Watch the Video here. (They finally get around to singing it at 0:56)

So let it out and let it in, hey Jude, begin
You’re waiting for someone to perform with
And don’t you know that it’s just you, hey Jude, you’ll do
The movement you need is on your shoulder

Time travel destination: This song takes me right back to when I first heard it. It was a time when music wasn’t instantly available like it is these days, a time when the only way you could hear a song is if you actually bought the record or knew someone who had a copy of it or it was played on the radio.

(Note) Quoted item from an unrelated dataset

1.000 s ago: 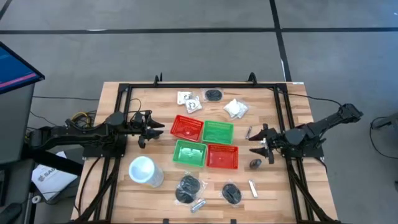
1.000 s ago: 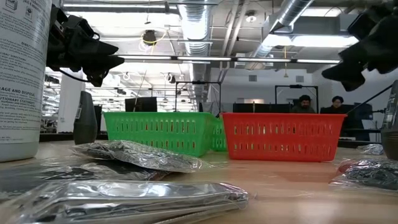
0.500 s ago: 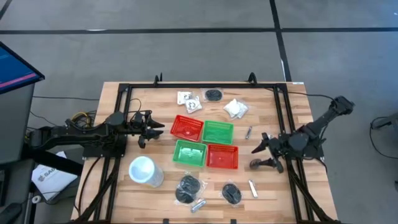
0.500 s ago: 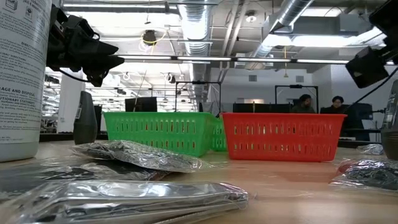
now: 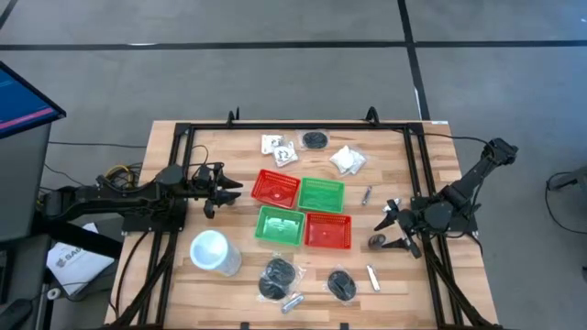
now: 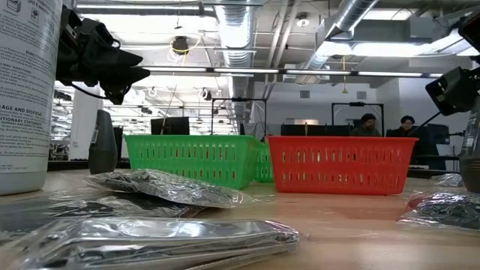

It’s a Saturday morning, I’m probably 12 or 13 and I’m hanging around our old radiogram excitedly waiting for the DJ to keep his promise and play the Beatles’ new record for the first time on Brisbane radio. The Beatles were like Gods to me. Still are.

Then finally it starts and Paul’s beautiful, clear voice kicks in and for the next seven minutes or so, my mind is officially blown. (I had a similar ‘mind blown’ experience when I first heard Dylan’s Like a Rolling Stone come blasting out of those same speakers.)

Because the station was playing Hey Jude on high rotation every fifteen minutes or so, I hung around our radiogram all morning. Could not get enough of it.

I’m remain a Beatles’ tragic to this day. I still think that the world was a better, more exciting and more hopeful place when those four guys were together.

Photo: You can see the radiogram I’m talking about in this early photo of me with my mum Elsie (holding our vinyl copy of Oklahoma) and my two big sisters Cath and Helen. (Don’t know where big brother Rob got to.)

This is in the corner of the lounge room of our family home. That spot was later taken up by our very first TV and the radiogram was shuffled off to the dining room to the left. And that’s where it was the day Hey Jude first flowed from its speakers and implanted itself forever in my heart and brain.

13 Family in front of radio

And just to complete the Hey Jude circle, many years later in 2017 at Suncorp Stadium in Brisbane I finally achieved my dream of seeing at least one Beatle live and I got to sing along with Paul McCartney performing this

  • LONG AS I CAN SEE THE LIGHT – Creedence Clearwater Rival

Watch the Video here.

Guess I’ve got that old travelin’ bone 
‘Cause this feeling won’t leave alone
But I won’t, won’t 
Be losin’ my way 
Long as I can see the light.

Time travel destination: It’s the 70s now and I’m sitting opposite my cousin Steve who is also my best friend at the time and we’re downstairs in the rumpus room at his parents’ house playing our guitars and singing together.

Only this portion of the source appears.